Daylight – Channing Dungey, head of ABC Entertainment, does not intend to renew her contract. After Disney’s Bob Iger acted as her mentor early in her career, ABC’s parent company tried to retain her. Two executives took her to dinner, saying she would have expanded responsibilities across all Disney programming platforms, but to no avail. Apparently she wants to test the market after plans for her promotion were put on hold when Disney merged some divisions with Fox.

Branding – Is there a future for Victoria’s Secret in the #MeToo era? As the lingerie company clings to the idea that women should look sexy for men, sales are plummeting: “Sara Lynn Michener, 39, stopped shopping at Victoria’s Secret about 10 years ago. She said she was frustrated by the seemingly inexperienced sales people, the overwhelming ‘pinkness’ of the brand and the inauthentic ‘glamazon images’ in the store. She now mostly buys her bras online and at Nordstrom, environments that are mostly free of the sexed-up imagery that makes Victoria’s Secret the store it is. ‘Even if I walk into the Nordstrom section, I’m going to have a bad day, so you can imagine Victoria’s Secret.’”

Millennial Thanksgiving – How to solve the problem of wasting Turkey Day leftovers – smaller birds. The big bird is still perfect for extended families, but smaller occasions allows a new Millennial trend of eating tiny turkeys to gain traction. A 30-pound turkey also, while delicious, is not natural.

Instead of going for traditional male turkeys, the Department of Agriculture shows inventories for whole hens which are smaller, down eight percent, showing an increase in demand. Going with the trends, even Butterball now offers Lil’ Butterballs.

M&A – Member Greg Kopelman on Aprio’s acquisition of HPC, a real time, full-service cloud accounting firm: “HPC is the future state of accounting – providing real time financial information to Entrepreneurs and it gives this business owners their weekends back by ridding companies of data entry.”

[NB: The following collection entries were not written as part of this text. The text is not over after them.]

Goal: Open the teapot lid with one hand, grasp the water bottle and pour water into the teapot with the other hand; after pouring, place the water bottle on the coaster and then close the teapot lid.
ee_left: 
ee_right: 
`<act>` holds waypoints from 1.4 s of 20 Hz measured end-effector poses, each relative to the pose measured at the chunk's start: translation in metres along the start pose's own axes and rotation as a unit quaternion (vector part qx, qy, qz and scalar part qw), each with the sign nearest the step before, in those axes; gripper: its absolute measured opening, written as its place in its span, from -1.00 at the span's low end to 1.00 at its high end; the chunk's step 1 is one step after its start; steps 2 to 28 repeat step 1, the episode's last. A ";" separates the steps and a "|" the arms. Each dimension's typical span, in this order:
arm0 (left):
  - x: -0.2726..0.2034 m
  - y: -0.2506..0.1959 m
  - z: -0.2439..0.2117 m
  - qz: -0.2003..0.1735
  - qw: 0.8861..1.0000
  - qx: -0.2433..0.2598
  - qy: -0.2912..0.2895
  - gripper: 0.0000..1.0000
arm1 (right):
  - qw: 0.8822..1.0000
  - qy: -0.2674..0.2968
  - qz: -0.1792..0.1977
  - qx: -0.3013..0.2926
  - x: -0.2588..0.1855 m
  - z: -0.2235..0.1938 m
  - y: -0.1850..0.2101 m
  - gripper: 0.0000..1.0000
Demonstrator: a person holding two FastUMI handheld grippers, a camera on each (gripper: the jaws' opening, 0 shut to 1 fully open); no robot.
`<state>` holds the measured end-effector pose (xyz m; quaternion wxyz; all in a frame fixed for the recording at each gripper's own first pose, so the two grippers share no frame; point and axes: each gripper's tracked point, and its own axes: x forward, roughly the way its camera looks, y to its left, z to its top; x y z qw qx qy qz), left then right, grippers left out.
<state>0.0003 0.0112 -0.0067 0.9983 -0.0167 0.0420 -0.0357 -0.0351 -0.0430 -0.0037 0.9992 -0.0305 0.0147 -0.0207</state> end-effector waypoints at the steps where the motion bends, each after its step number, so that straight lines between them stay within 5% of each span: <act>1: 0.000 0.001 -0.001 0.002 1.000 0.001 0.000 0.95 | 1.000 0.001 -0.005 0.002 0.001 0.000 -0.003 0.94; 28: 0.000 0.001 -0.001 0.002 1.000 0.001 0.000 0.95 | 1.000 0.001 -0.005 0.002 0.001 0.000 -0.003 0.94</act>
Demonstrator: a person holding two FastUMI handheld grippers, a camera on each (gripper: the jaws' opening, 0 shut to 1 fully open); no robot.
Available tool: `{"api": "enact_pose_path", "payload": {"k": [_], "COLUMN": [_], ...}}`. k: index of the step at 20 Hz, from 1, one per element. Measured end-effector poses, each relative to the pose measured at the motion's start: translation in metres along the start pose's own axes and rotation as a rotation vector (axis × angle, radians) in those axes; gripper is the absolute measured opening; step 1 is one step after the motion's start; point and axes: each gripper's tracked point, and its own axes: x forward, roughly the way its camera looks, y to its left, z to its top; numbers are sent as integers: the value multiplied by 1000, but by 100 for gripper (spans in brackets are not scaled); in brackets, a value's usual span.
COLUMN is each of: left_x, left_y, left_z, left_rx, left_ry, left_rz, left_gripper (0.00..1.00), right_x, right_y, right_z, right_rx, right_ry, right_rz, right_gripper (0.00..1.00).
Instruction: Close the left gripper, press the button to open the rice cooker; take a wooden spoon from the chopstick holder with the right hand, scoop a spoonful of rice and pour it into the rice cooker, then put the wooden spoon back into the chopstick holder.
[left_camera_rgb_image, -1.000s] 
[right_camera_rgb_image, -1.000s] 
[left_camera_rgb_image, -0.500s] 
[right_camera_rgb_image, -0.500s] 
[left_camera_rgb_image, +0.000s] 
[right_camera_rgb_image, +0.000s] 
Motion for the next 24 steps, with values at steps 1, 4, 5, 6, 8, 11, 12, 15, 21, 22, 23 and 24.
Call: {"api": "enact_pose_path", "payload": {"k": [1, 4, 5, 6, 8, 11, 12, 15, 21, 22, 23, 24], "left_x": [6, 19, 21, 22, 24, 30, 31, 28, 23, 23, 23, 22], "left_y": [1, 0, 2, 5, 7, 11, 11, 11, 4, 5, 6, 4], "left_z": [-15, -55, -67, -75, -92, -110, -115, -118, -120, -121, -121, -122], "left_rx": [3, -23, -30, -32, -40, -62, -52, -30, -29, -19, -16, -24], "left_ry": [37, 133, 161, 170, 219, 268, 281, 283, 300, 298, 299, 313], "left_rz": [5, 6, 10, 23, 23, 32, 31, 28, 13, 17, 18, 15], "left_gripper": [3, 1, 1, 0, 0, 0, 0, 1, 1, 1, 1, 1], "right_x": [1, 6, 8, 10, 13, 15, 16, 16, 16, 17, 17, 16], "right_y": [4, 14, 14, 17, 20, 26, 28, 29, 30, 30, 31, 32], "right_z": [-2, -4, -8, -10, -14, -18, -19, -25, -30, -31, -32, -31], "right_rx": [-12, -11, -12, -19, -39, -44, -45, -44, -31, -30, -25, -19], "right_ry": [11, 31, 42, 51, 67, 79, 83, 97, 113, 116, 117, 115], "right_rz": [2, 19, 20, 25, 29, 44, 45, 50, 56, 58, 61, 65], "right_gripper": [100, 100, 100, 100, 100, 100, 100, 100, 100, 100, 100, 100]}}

From Zack Eller – Mercer Advisors acquired Financial & Investment Management Group, a wealth management firm. Our guess is that Mercer is trying to expand to a national powerhouse through acquisitions. They may not be able to keep up the weekly acquisition pace, but look for them to keep up the acquisitions. Our guess is somewhere between Dallas and Phoenix is next.

Resource Label Group acquired Best Label, a label manufacturer.

Sports – The Cleveland Browns are an organization to take notes on, with a customer base that is loyal beyond measure even with a terrible product, a QB turnover rate that makes them a punchline. Former Secretary of State Condoleezza Rice was rumored to have garnered interest from their front office for the head coaching job.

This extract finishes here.